US 11,704,313 B1
Parallel branch operation using intermediary nodes
Asha Andrade, Saratoga, CA (US); Tingting Bao, San Jose, CA (US); Vanco Buca, San Jose, CA (US); Weichao Duan, Cupertino, CA (US); Anuradha Pariti, San Jose, CA (US); and Xiaowei Wang, Santa Clara, CA (US)
Assigned to Splunk Inc., San Francisco, CA (US)
Filed by Splunk Inc., San Francisco, CA (US)
Filed on Oct. 19, 2020, as Appl. No. 17/74,236.

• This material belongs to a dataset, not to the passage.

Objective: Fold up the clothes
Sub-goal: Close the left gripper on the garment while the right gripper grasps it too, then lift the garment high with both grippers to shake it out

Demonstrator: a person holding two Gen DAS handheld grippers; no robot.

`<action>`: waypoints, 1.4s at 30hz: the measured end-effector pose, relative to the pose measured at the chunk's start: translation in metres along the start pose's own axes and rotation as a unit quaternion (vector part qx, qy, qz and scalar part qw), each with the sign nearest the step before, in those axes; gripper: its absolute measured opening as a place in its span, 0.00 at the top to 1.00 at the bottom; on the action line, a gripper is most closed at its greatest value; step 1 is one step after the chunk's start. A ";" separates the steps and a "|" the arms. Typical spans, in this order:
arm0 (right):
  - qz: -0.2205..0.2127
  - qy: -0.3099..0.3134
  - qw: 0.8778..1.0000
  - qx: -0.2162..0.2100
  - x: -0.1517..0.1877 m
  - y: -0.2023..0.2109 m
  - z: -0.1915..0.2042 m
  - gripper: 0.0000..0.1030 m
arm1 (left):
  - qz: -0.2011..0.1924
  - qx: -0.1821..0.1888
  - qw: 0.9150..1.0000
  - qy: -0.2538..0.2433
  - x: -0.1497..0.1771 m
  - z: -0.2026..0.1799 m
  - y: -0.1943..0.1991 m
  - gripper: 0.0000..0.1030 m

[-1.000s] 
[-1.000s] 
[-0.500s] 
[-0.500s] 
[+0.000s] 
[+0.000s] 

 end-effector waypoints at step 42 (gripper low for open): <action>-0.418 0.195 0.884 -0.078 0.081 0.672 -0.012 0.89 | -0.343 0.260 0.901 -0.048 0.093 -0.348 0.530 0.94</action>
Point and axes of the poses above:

Int. Cl. G06F 16/2453 (2019.01)
CPC G06F 16/24535 (2019.01) [G06F 16/24532 (2019.01); G06F 16/24537 (2019.01)] 20 Claims
OG exemplary drawing
 
1. A method, comprising:
receiving a query at a search head of a data intake and query system;
parsing the query;
based on parsing the query:
determining that the query includes a join command to join a first set of data and a second set of data, and
in response to determining that the query includes the join command, identifying a first portion of the query as a first subquery and a second portion of the query as a second subquery, wherein the first subquery corresponds to the first set of data and the second subquery corresponds to the second set of data;
identifying at least a first search node and a second search node of a plurality of search nodes instantiated within the data intake and query system based on determining that the query includes the join command;
generating instructions for a first intermediary node of the data intake and query system to combine partial results of the first subquery and the second subquery as at least part of a join operation;
generating instructions to concurrently transmit each of the first subquery and the second subquery to each of the first search node and the second search node;
executing the query, wherein executing the query includes communicating the instructions for the first intermediary node to the first intermediary node and concurrently transmitting each of the first subquery and the second subquery to each of the first search node and the second search node,
wherein each of the first search node and the second search node concurrently executes each of the first subquery and the second subquery,
wherein each of the first search node and the second search node identifies respective first partial results based on execution of the first subquery and respective second partial results based on execution of the second subquery,
wherein each of the first search node and the second search node provides the respective first partial results and the respective second partial results to the first intermediary node,
wherein the first intermediary node concurrently receives the respective first partial results and the respective second partial results from each of the first search node and the second search node, and combines the respective first partial results and the respective second partial results from each of the first search node and the second search node as at least part of the join operation, and communicates results of the join operation to at least one of a second intermediary node or the search head; and
receiving, at the search head, results of the query from at least one of the first intermediary node, the second intermediary node, or another intermediary node.